TASK TO COMPLETE
Where the string "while" occurs in a line of the entries below, copy that line.

DATA UNDER STUDY
# # # # # # #

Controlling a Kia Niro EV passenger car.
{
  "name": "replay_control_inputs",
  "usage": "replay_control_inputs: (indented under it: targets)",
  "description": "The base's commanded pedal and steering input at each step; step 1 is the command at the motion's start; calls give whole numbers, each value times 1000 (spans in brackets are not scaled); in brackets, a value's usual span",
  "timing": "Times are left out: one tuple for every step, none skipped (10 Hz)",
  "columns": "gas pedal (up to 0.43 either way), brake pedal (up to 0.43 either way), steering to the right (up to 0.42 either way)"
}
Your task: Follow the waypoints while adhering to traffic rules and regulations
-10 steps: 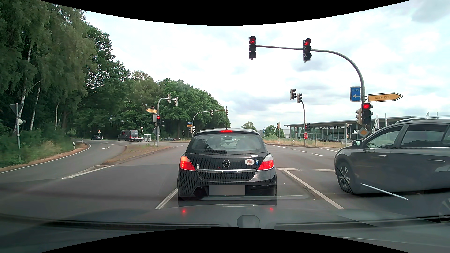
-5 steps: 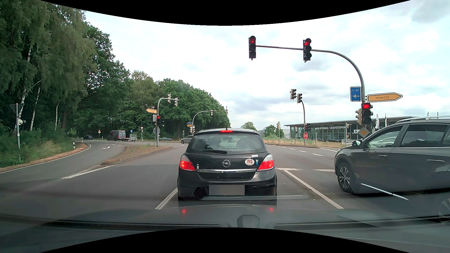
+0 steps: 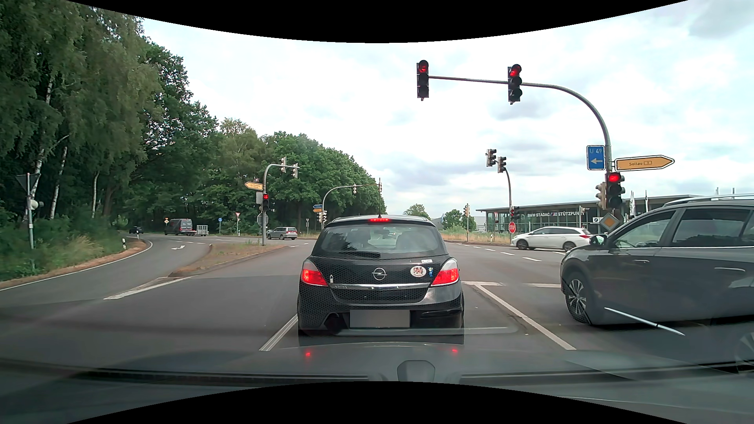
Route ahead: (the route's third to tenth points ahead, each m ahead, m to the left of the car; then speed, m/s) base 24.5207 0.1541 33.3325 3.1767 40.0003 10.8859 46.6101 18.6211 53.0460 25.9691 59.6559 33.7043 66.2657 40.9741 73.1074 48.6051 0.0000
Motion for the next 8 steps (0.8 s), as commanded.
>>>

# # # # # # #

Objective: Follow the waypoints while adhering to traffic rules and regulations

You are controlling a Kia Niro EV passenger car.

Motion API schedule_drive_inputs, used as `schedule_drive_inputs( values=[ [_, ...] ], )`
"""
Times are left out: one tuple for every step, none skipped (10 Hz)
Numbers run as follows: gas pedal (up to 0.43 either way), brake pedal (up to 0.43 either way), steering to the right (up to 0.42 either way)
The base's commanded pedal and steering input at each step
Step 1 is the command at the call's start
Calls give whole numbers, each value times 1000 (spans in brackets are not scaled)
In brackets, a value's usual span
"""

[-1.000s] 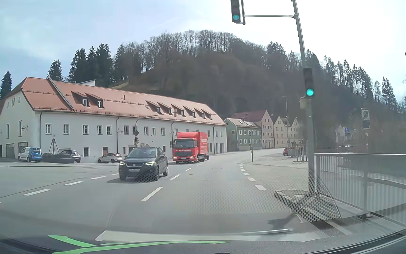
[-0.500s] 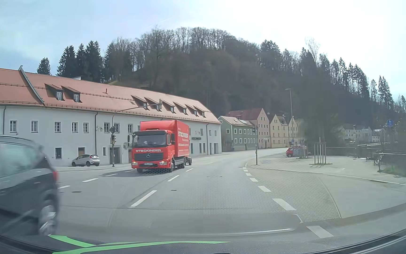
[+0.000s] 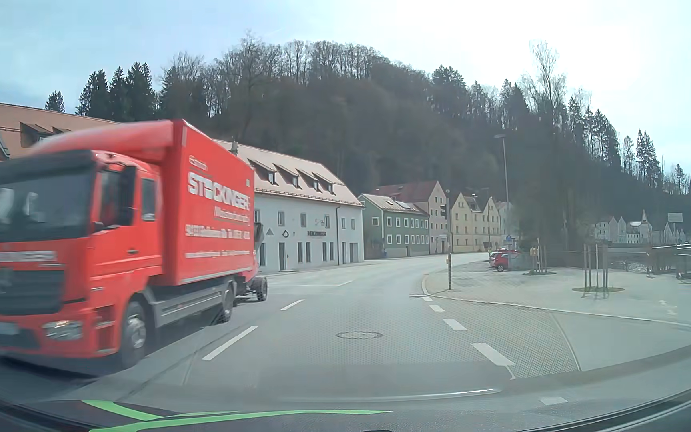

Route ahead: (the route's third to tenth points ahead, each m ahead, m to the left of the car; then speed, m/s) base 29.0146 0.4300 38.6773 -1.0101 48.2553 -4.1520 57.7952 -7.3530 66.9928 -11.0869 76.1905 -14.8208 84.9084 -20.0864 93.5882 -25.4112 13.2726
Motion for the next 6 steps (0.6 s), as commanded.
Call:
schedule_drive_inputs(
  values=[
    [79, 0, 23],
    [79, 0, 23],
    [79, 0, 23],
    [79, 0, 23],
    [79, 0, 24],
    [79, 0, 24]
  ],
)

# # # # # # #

RESPONSE TO THIS TASK
Your task: Follow the waypoints while adhering to traffic rules and regulations
Objective: Follow the waypoints while adhering to traffic rules and regulations

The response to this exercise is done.